Para Bajerski, do HCPA, nada justifica a privatização

Foto: Reprodução

Para o dirigente, a privatização desses serviços implica uma política de terra arrasada. Todo um acúmulo de produção científica, de desenvolvimento tecnológico, não somente no aspecto médico assistencial, mas notadamente na organização de serviços de saúde.

Hoje, com as informações do dimensionamento quantitativo de produção é possível se destacar o diferencial desses dois grupos, inclusive comparando com outros hospitais federais do Rio de Janeiro, no caso do Conceição.

E, no caso do Clínicas, se comparar com outros hospitais universitários e até mesmo com a Empresa Brasileira de Hospitais Universitários (Ebserh), destaca Bajerski.

Referência no atendimento à população

O HCPA, que já teve um agenciamento empresarial, alia a gestão pública com a gestão corporativa, porque conta com grupos médicos assistenciais que operam numa lógica e num regime semiprivado.

Com um orçamento anual de R$ 1,5 bilhão, o HCPA conta com uma suplementação de R$ 57 milhões para a compra de 105 leitos de UTI para atendimento da Covid-19. A instituição dedica 88% da sua capacidade de internação a pacientes do SUS.

Os 12% restantes atendem pacientes de planos de saúde e convênios, uma prerrogativa que a lei de criação do hospital estabeleceu na década de 1970 para gerar recursos complementares ao orçamento público e que representa 30% do faturamento. A receita da instituição oscila em R$ 300 milhões.

“Qual seria a vantagem de privatizar completamente o serviço, a diminuição de custos orçamentários? Se se for fazer uma análise de custo-benefício, ou até mesmo de custo-efetividade, a gente teria que colocar nesse cálculo não somente a produção do HCPA, mas principalmente a inovação estratégica, a inovação tecnológica e de produção científica”, contrapõe Miranda.

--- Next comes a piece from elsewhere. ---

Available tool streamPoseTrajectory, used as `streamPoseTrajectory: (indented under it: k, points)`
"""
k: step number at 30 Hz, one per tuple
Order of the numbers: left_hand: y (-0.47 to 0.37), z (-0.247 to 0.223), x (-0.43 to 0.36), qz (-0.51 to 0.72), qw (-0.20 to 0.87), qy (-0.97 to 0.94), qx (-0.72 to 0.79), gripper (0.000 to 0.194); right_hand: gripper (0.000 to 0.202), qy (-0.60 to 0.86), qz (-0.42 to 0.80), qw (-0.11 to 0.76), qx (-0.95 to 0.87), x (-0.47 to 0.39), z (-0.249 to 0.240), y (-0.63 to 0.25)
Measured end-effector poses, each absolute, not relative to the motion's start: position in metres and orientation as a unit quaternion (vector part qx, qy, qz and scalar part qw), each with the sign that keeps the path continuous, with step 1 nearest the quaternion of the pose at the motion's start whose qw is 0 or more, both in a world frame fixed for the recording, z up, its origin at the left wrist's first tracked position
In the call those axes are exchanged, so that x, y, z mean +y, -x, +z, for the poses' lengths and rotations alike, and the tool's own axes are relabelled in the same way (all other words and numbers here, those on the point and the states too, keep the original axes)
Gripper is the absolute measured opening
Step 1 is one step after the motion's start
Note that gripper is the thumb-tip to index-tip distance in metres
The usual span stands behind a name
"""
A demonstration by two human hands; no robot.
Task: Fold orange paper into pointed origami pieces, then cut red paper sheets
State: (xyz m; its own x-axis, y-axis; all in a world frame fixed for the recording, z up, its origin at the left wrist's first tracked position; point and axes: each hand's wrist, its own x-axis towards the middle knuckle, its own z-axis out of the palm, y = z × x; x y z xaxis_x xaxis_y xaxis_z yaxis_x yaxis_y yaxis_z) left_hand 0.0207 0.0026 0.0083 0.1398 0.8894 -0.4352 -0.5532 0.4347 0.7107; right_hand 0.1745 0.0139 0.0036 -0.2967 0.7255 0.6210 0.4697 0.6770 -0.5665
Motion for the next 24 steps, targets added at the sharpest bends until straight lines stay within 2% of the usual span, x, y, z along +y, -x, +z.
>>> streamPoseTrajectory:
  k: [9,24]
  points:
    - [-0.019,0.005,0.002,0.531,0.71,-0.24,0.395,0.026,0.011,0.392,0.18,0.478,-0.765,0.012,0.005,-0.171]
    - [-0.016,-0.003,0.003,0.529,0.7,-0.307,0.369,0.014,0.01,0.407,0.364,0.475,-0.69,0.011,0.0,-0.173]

O caso do GHC é exemplar, alerta o professor da Ufrgs. O complexo hospitalar formado pelo Conceição, Fêmina, da Criança Conceição, Cristo Redentor, UPA Moacyr Scliar e 12 Unidades Básicas de Saúde (UBS) é referência no atendimento a toda a população da Zona Norte de Porto Alegre e dos municípios da Região Metropolitana, que somam mais de 4 milhões de habitantes. Mantém programas de residência multiprofissional e médica, produção científica, e atenção primária em saúde comunitária. “É uma irresponsabilidade enorme aventar a possibilidade de privatização, considerando somente o custo orçamentário”, acrescenta.

O presidente do GHC, Cláudio Oliveira, afirma que “não existe um processo de privatização da instituição” e justifica que o grupo aparece na lista do Ministério da Economia por ser uma empresa estatal, “portanto, passível de ser privatizada”.

Não é o que mostra o plano A reconstrução do Estado, elaborado pela Secretaria Especial de Desestatização, Desenvolvimento e Mercados do Ministério da Economia. Na lâmina número 7, o GHC é a 13ª de 17 estatais “em processo de desestatização”, entre as quais está outra empresa pública do estado, a Trensurb.